If we lived closer I would love to attend but here in Arizona we celebrate everyday for Joey!!!


----------



## laprincessa (Mar 24, 2008)

We'll be there in spirit - and wishing we lived closer, too!


----------



## GoldenMum (Mar 15, 2010)

I so wish I lived close enough, I have fallen in love with sweet Joey through your posts! I too will celebrate every day the fact that Joey is here and loved!


----------



## 3 goldens (Sep 30, 2005)

Sophie and I and even Moose will be there in spirit. This is such a wonderful thing for your precious boy.


----------



## CAROLINA MOM (May 12, 2009)

Wonderful idea, sure wish I lived close enough to attend. 
Will be with you both in spirit. 

Have a wonderful fun filled day, hope you have a big turnout. 
Looking forward to seeing the pictures.


----------



## Wendy427 (Apr 4, 2009)

Maxi and I will be there in spirit, rooting Joey on!


----------



## rabernet (Feb 24, 2015)

I would LOVE to be there, but will also add to one who will be there in spirit!


----------



## chloesmomMI (May 4, 2013)

What a wonderful idea! Chloe and I will be celebrating with Joey from Michigan.


----------



## Moonbridge (Aug 26, 2014)

Oh what a lovely thing to do for your boy. We live close enough but don't have our Golden puppy yet. We'll be there with you in spirit as well. Take lots of pictures!!!!


----------



## Taylorsmum (Sep 30, 2014)

What a lovely idea. Will be thinking of your wonderful party from this side of the pond x


----------



## MercyMom (Dec 19, 2011)

Aw man! I wish I could come. A little too far of a drive for me. I just flew to Toronto for a short visit in May. I would do anything to bring Mercy to the Toronto area for some fun! However, it's just not going to be possible for me this year. Shucks. And besides, we have another road trip around the same time. Have fun! Great celebration idea! Hug Joey for me.


----------



## Jamm (Mar 28, 2010)

You all make my smile so big<3 Thank you.
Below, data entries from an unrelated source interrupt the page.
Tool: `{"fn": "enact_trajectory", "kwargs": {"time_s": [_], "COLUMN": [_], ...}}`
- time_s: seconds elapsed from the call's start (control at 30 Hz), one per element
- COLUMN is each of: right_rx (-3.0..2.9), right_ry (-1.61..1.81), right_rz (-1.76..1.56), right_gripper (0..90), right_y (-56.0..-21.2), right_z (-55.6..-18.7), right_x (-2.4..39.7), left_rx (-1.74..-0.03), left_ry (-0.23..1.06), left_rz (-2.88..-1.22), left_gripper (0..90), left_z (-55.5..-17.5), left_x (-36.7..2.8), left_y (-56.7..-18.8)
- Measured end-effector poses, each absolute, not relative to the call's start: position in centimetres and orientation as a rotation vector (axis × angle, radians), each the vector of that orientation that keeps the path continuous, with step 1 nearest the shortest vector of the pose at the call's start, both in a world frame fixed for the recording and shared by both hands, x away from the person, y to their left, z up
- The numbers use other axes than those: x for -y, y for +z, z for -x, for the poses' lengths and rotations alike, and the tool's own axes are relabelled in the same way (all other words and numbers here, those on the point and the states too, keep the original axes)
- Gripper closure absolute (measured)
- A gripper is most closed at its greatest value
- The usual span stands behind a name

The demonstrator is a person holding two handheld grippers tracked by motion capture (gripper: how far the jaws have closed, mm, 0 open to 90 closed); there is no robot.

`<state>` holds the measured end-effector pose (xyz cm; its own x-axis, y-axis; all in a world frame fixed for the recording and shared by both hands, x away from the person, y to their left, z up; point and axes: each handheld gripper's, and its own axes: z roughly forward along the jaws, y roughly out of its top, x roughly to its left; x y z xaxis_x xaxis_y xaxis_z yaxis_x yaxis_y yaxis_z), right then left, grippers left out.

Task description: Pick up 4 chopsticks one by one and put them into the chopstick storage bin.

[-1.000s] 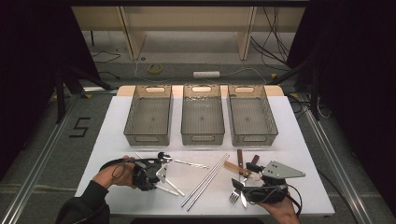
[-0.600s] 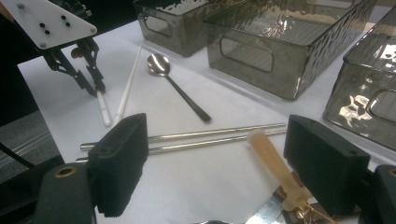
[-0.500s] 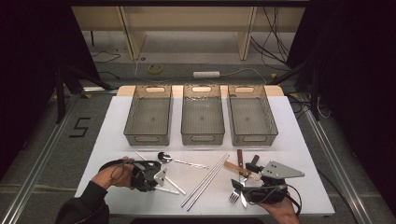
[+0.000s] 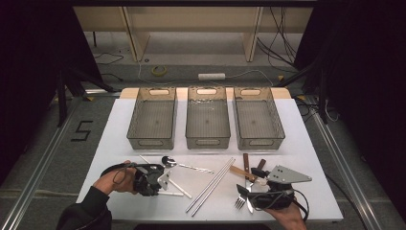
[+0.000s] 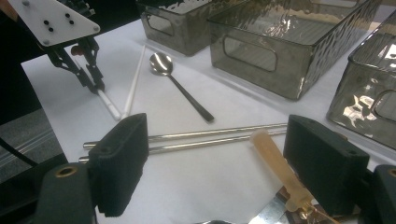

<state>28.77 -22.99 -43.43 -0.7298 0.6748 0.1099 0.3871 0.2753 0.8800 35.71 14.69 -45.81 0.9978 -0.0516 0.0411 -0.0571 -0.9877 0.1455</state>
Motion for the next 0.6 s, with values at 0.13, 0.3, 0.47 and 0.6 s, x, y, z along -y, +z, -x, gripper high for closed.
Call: {"fn": "enact_trajectory", "kwargs": {"time_s": [0.13, 0.3, 0.47, 0.6], "right_rx": [-2.266, -2.267, -2.267, -2.267], "right_ry": [1.438, 1.440, 1.441, 1.443], "right_rz": [-0.971, -0.974, -0.978, -0.983], "right_gripper": [23.4, 23.3, 23.3, 23.4], "right_y": [-43.5, -43.4, -43.5, -43.5], "right_z": [-28.8, -28.8, -28.8, -28.9], "right_x": [23.0, 23.0, 23.0, 23.0], "left_rx": [0.041, -0.045, -0.199, -0.375], "left_ry": [0.045, 0.086, 0.139, 0.178], "left_rz": [-2.976, -2.939, -2.854, -2.751], "left_gripper": [83.7, 83.7, 83.7, 83.7], "left_z": [-35.6, -35.5, -35.9, -36.7], "left_x": [-14.8, -14.8, -14.9, -15.0], "left_y": [-45.0, -43.4, -41.4, -39.9]}}
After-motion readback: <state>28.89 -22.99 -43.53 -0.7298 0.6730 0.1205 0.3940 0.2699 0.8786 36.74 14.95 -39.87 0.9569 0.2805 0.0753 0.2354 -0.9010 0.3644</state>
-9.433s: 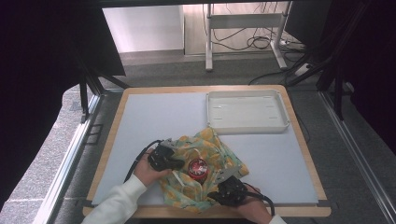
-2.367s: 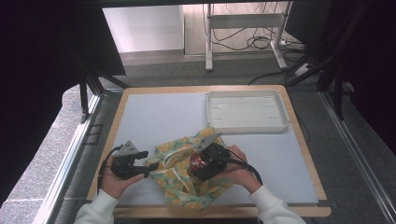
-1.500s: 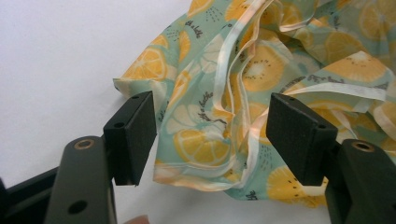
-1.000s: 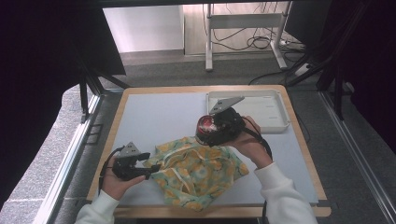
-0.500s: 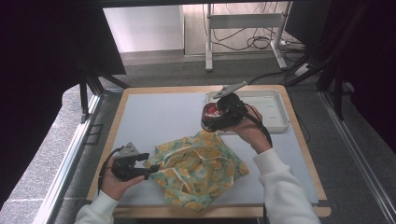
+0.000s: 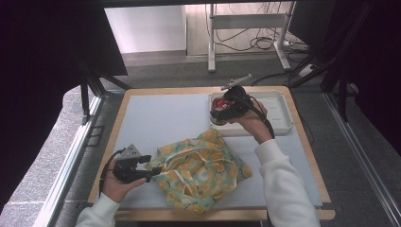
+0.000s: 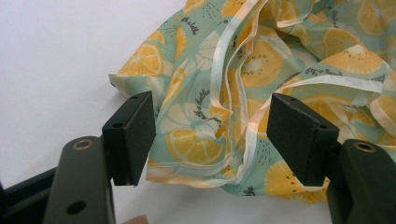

I will be sure to take lots of photos


----------



## Bob Dylan (Mar 31, 2009)

And you make us smile! Sure wish I lived closer, but I will be there in spirit, HUGS!!!!


----------



## Jud (Aug 10, 2015)

So...I just read this. Tell me all about the party. I like details  Where do you live ..just in case you get a hankerin' to celebrate your special boy...again


----------